DETAILED DESCRIPTION OF THE INVENTION

[0017] The following review and figures are considered illustrative of the principles of the invention. The invention itself is not limited to the specific materials, variants of components, combinations thereof, and prototypes chosen for demonstration because there are many possible permutations of the design based on the same principle.

[0018] The invention addresses and resolves major drawbacks of traditional fins. It enhances thrust efficiency, maneuverability, and ease of transition from land to water and vice versa. As per this invention, the ratio of thrust generated during the power stroke and the return movement of the foot decidedly shifts in favor of the power stroke. Since return movement causes the passive collapse of the fins to the closed configuration, the resistance generated by a return movement is not different from the resistance of the foot without the fin. Similarly, minimum resistance during the return movement allows for an abrupt change of direction if necessary. Walking on land is facilitated by the fact that, while the fins are in a collapsed configuration, the edge of the fins is positioned above the sole of the swimming shoe and designed to be not in the way during walking or running.

[0019] The system is integrated with the sole of the swimming shoe (FIG. 1:4) although, in other possible embodiments, it may be constructed as a separate unit attachable to any swimming shoe using straps. The support frame is composed of the sole portion and several prongs (2-4) bent or curved so that they do not go beyond the dimensions of the footprint. The prongs on both sides merge above the arch of the foot at 1 inch or more and form a bridge for the attachment of the fins and stop devices (FIG. 1:4).

[0020] The fins can have various shapes and sizes and be flat or curved to better accommodate the shape and dimensions of the foot in closed position (FIG. 1:2,5,6,7). The primary limitation of fins' size and shape is to not impede the movement of the foot and to remain above the ground when standing and moving on a solid surface. The width of the fins, however, can be extended using increasing the thickness of the sole and/or the height of the support frame. In the variant of the design depicted in the figures (FIG. 1-3), the left and the right fins are connected by a flexible synthetic membrane (FIG. 1:7) at around 0.5 inches or more. The highly flexible synthetic membrane is affixed to the bridge formed by the support frame along the center line between the fins.

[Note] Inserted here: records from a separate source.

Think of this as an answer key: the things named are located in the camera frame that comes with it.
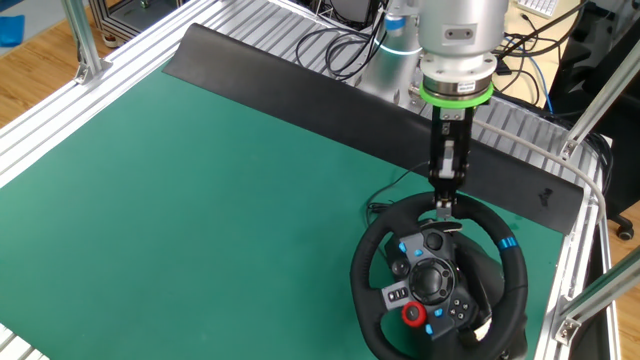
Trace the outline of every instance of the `green table surface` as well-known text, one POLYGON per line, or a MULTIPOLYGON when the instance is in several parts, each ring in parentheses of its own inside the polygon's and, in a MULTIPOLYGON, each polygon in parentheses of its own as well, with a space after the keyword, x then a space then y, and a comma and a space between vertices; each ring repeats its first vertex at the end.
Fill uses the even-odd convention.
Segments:
MULTIPOLYGON (((0 190, 0 322, 54 360, 373 359, 349 268, 366 199, 403 172, 155 71, 0 190)), ((429 190, 412 174, 379 200, 429 190)), ((562 236, 494 209, 534 349, 562 236)))

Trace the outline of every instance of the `red dial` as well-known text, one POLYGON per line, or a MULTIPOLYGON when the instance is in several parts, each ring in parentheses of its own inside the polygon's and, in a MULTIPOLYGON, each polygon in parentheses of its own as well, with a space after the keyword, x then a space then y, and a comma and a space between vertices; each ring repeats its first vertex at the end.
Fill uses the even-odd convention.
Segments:
POLYGON ((411 327, 421 327, 427 321, 427 310, 417 301, 410 301, 402 308, 402 320, 411 327))

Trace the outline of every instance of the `wire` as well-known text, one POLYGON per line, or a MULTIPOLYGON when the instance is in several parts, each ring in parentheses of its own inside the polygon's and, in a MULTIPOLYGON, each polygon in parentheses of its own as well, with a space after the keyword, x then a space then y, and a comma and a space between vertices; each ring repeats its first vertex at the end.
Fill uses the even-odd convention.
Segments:
MULTIPOLYGON (((384 8, 386 7, 386 2, 382 2, 381 4, 382 4, 382 10, 384 10, 384 8)), ((310 32, 305 36, 303 36, 296 44, 296 49, 295 49, 296 62, 301 66, 306 67, 302 63, 302 60, 300 59, 300 48, 311 37, 313 36, 320 37, 326 33, 337 32, 340 35, 338 35, 333 40, 331 40, 331 42, 329 42, 325 50, 325 59, 324 59, 325 68, 327 71, 329 71, 331 75, 334 76, 336 80, 339 80, 339 81, 348 80, 353 76, 357 75, 362 69, 364 69, 367 66, 367 64, 371 61, 371 59, 380 50, 382 43, 387 37, 387 33, 385 32, 383 34, 381 40, 377 42, 377 44, 376 44, 375 38, 378 36, 378 33, 382 28, 383 20, 384 20, 384 14, 381 14, 380 18, 373 26, 371 34, 364 34, 352 29, 347 29, 342 27, 332 27, 332 28, 320 29, 320 30, 310 32), (361 45, 361 46, 358 49, 358 51, 348 61, 346 61, 345 64, 342 65, 342 67, 338 69, 334 69, 332 67, 332 62, 333 60, 335 60, 336 55, 342 50, 344 50, 346 47, 351 45, 361 45), (368 47, 367 56, 365 57, 365 60, 360 64, 360 66, 357 69, 344 74, 343 72, 346 69, 348 69, 350 66, 352 66, 353 63, 360 58, 360 56, 365 52, 365 49, 367 49, 367 47, 368 47)))
POLYGON ((542 69, 538 66, 538 63, 533 59, 529 58, 533 65, 538 69, 538 73, 540 73, 540 79, 542 80, 542 88, 544 89, 544 96, 547 98, 547 106, 549 107, 549 112, 553 115, 553 105, 551 105, 551 98, 549 97, 549 91, 547 90, 547 82, 544 80, 544 74, 542 73, 542 69))
POLYGON ((573 9, 567 11, 566 13, 564 13, 562 16, 560 16, 559 18, 551 21, 550 23, 548 23, 547 25, 539 28, 538 30, 532 32, 531 34, 523 37, 522 39, 520 39, 520 41, 518 41, 516 44, 514 44, 513 46, 511 46, 510 48, 507 48, 502 54, 500 54, 498 56, 498 60, 502 60, 504 59, 507 55, 511 54, 514 50, 516 50, 517 48, 519 48, 520 46, 522 46, 522 44, 524 44, 525 42, 527 42, 530 39, 533 39, 535 36, 537 36, 538 34, 552 28, 553 26, 557 25, 558 23, 562 22, 563 20, 565 20, 566 18, 568 18, 569 16, 573 15, 575 12, 580 12, 578 14, 578 16, 576 17, 576 20, 573 22, 573 25, 571 26, 571 28, 569 29, 569 31, 563 35, 560 39, 558 39, 558 42, 555 43, 554 45, 551 45, 545 49, 542 50, 538 50, 538 51, 532 51, 529 53, 529 56, 538 56, 538 55, 542 55, 542 54, 546 54, 549 51, 555 49, 556 47, 560 46, 560 44, 562 44, 566 39, 569 38, 569 36, 571 36, 571 33, 573 33, 573 31, 576 29, 576 27, 578 27, 578 23, 580 22, 580 19, 582 19, 582 10, 583 8, 588 4, 587 0, 582 0, 582 2, 580 4, 578 4, 576 7, 574 7, 573 9))
POLYGON ((394 182, 392 182, 391 184, 383 187, 382 189, 376 191, 375 193, 373 193, 373 195, 371 195, 368 199, 367 202, 365 204, 365 223, 367 226, 371 225, 371 213, 373 214, 380 214, 381 212, 383 212, 384 210, 386 210, 387 208, 389 208, 389 206, 391 206, 391 204, 385 204, 385 203, 374 203, 373 200, 375 200, 380 194, 382 194, 383 192, 393 188, 394 186, 398 185, 398 183, 405 178, 405 176, 409 175, 409 173, 412 173, 416 170, 418 170, 420 167, 428 165, 429 161, 424 161, 421 162, 420 164, 412 167, 411 169, 407 170, 404 174, 402 174, 399 178, 397 178, 394 182))
POLYGON ((591 179, 589 178, 586 174, 584 174, 582 171, 580 171, 580 169, 578 169, 577 167, 573 166, 572 164, 570 164, 569 162, 565 161, 564 159, 560 158, 559 156, 556 156, 554 154, 551 154, 550 152, 543 150, 541 148, 539 148, 538 146, 531 144, 529 142, 527 142, 526 140, 523 140, 519 137, 517 137, 516 135, 513 135, 507 131, 504 131, 500 128, 497 128, 493 125, 489 125, 487 123, 483 123, 479 120, 474 120, 473 121, 474 124, 487 129, 489 131, 493 131, 494 133, 503 136, 513 142, 516 142, 526 148, 528 148, 531 151, 537 152, 538 154, 548 158, 551 161, 554 161, 556 163, 558 163, 559 165, 565 167, 566 169, 568 169, 569 171, 573 172, 577 177, 579 177, 580 179, 582 179, 587 185, 589 185, 589 187, 591 188, 591 190, 593 191, 594 195, 596 196, 596 198, 598 199, 598 221, 600 222, 605 214, 606 214, 606 205, 605 205, 605 199, 604 199, 604 195, 602 194, 602 191, 600 191, 600 189, 598 188, 598 185, 591 179))
POLYGON ((498 91, 505 92, 508 88, 510 88, 511 85, 513 85, 516 82, 516 80, 518 80, 518 78, 520 77, 520 74, 522 73, 523 68, 524 68, 524 58, 520 59, 520 68, 518 68, 518 70, 516 71, 516 76, 514 76, 514 78, 511 79, 511 81, 505 87, 503 87, 502 90, 498 90, 498 91))
MULTIPOLYGON (((527 21, 529 23, 529 25, 531 25, 531 28, 533 29, 534 33, 536 31, 538 31, 538 29, 536 29, 536 26, 533 25, 533 22, 531 21, 531 19, 529 19, 529 17, 527 16, 527 14, 520 14, 520 17, 525 19, 525 21, 527 21)), ((540 36, 539 36, 539 34, 536 34, 535 41, 534 41, 533 45, 531 45, 531 50, 533 50, 536 47, 536 45, 538 45, 538 40, 540 40, 540 36)))
MULTIPOLYGON (((505 39, 508 42, 514 44, 513 40, 509 39, 508 37, 505 37, 505 39)), ((544 96, 547 98, 547 106, 549 107, 549 112, 553 115, 553 105, 551 105, 551 98, 549 97, 549 91, 547 90, 547 82, 544 80, 544 74, 542 73, 542 69, 540 69, 538 62, 536 62, 534 58, 529 57, 529 60, 531 60, 533 65, 536 67, 536 69, 538 69, 538 73, 540 74, 540 79, 542 80, 542 89, 544 90, 544 96)))
MULTIPOLYGON (((528 72, 528 71, 526 71, 526 70, 512 70, 512 71, 518 72, 519 74, 527 75, 527 76, 529 76, 529 77, 531 78, 531 81, 533 81, 533 86, 534 86, 534 88, 536 89, 536 99, 535 99, 535 101, 533 101, 531 104, 532 104, 532 105, 537 105, 537 104, 538 104, 538 102, 540 102, 540 87, 539 87, 539 85, 538 85, 538 82, 536 81, 536 78, 535 78, 533 75, 531 75, 531 73, 530 73, 530 72, 528 72)), ((500 92, 504 92, 504 90, 506 90, 508 87, 509 87, 509 85, 505 86, 505 88, 504 88, 504 89, 499 90, 499 91, 500 91, 500 92)))

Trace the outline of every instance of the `white device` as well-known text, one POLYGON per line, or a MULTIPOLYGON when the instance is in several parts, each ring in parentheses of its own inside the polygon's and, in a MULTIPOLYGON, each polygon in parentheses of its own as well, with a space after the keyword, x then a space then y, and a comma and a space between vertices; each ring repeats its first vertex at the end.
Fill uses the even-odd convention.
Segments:
POLYGON ((560 0, 518 0, 517 6, 522 10, 549 19, 553 16, 558 1, 560 0))

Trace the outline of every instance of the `gray cylinder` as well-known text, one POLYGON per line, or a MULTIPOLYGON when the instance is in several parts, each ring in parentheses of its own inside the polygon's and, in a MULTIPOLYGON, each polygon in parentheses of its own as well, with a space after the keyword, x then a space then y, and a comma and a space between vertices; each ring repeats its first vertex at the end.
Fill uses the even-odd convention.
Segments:
POLYGON ((422 0, 419 41, 441 56, 475 56, 495 49, 504 37, 509 0, 422 0))

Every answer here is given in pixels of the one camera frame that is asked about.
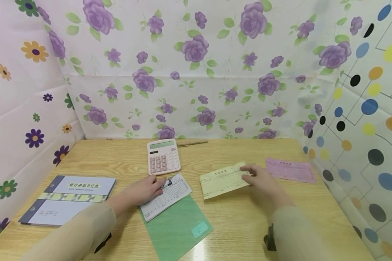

[0021] In the variant of the design depicted in the figures (FIGS. 1-3), the optimal rotation angle of the fins is enforced by placing an external stop above the fins (FIG. 1:3, shape and size may vary), so that fins provide the widest area during the power stroke in an open position (FIG. 1:6; FIG. 2:5). In other variants of the system the rotation of fins may be regulated by other types of external/internal stops or hinges (FIG. 3). During the return stroke, the fins passively assume a closed position (FIG. 1:5; FIG. 2:4) thus reducing the area causing resistance to the dimensions of the swimming shoe, i.e., smallest possible.

[0022] When necessary, the system can accommodate longer fins. The attachment of longer fins (FIG. 2:1) requires a modified support frame with a complimentary prong, a bridge for the extended portion of the fins (FIG. 2:6), and the addition of a secondary stop behind the heel of the swimming shoe (FIG. 2:2).

[0023] Utilizing similar principles, the present fin system for feet is complemented by the swimming fin system for wrists (FIG. 4:1). The wrist fins (FIG. 4:4) are curved to follow the curvature of the wrist (FIG. 4:2) and are mounted on the wrist glove (FIG. 4:3) that leaves fingers uncovered to allow underwater activities requiring fine motor skills. In the variant of the design depicted in FIG. 4 the maximum rotation of the fins is limited by the external stop (FIG. 4:5).